- [Task objective]
I need the lines below from the one with "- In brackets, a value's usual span" down to the one with "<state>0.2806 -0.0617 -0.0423" reproduced exactly, both ends included, and nothing else.

- [Raw data]
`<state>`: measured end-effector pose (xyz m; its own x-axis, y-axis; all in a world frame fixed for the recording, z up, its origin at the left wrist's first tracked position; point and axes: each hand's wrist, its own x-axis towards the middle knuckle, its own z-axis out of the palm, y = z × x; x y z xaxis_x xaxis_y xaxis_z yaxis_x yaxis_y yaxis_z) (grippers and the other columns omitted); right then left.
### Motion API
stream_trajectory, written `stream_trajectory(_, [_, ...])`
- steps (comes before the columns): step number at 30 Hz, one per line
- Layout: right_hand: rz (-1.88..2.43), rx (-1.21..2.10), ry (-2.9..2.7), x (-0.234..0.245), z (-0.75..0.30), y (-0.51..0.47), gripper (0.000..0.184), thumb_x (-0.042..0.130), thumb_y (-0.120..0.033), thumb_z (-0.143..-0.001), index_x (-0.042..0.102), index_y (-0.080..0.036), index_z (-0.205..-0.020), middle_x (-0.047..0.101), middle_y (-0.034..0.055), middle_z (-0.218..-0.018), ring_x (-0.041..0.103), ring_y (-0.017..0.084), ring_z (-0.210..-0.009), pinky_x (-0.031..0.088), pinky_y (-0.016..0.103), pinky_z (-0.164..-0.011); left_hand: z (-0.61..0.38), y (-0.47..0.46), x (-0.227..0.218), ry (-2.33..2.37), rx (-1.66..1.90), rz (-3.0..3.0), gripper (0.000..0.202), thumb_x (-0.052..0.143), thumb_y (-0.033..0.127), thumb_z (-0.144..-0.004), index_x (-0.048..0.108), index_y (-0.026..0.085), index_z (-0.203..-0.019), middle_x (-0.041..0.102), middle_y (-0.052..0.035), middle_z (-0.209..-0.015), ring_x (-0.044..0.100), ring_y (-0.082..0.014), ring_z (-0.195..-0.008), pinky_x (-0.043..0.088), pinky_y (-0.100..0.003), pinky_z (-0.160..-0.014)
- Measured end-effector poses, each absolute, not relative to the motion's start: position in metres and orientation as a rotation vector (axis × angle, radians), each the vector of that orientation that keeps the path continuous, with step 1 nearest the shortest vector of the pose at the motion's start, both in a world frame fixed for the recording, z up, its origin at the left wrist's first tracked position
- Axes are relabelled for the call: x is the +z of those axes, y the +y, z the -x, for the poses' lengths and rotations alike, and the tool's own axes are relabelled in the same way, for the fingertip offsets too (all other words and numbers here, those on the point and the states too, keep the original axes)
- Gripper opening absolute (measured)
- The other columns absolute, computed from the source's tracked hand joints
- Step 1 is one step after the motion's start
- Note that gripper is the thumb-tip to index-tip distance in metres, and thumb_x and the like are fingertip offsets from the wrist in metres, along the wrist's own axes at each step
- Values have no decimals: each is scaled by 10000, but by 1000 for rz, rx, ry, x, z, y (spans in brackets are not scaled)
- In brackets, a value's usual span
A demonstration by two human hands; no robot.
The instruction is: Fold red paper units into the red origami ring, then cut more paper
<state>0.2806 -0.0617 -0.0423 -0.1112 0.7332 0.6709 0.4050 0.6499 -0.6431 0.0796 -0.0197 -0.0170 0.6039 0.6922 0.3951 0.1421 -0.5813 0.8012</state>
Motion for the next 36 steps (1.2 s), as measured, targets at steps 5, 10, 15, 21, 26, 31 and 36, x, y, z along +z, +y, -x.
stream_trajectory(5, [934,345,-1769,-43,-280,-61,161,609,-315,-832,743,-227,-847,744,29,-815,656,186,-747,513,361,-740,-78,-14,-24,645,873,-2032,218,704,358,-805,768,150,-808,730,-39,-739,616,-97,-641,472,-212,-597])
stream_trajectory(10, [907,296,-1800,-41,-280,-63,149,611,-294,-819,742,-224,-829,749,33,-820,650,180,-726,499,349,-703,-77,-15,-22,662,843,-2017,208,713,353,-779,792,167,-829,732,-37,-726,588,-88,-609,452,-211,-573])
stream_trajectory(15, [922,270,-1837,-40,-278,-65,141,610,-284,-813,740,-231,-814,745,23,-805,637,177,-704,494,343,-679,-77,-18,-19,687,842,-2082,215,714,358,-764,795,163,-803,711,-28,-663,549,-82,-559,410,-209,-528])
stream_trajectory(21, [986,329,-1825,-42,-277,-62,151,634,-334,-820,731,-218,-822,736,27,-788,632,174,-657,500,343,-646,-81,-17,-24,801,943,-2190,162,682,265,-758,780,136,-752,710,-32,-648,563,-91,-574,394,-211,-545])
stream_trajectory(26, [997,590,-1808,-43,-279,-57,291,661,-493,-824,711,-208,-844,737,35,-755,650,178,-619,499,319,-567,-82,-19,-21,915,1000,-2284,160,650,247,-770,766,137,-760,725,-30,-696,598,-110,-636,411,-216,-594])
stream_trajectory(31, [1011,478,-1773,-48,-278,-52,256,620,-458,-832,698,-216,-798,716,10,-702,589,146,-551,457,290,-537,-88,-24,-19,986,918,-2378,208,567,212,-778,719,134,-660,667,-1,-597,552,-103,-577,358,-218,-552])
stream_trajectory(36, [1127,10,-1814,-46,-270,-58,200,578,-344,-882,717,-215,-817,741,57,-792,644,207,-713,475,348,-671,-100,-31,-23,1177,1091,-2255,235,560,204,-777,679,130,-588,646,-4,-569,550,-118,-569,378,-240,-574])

- [Task result]
- In brackets, a value's usual span
A demonstration by two human hands; no robot.
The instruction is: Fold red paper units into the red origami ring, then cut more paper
<state>0.2806 -0.0617 -0.0423 -0.1112 0.7332 0.6709 0.4050 0.6499 -0.6431 0.0796 -0.0197 -0.0170 0.6039 0.6922 0.3951 0.1421 -0.5813 0.8012</state>

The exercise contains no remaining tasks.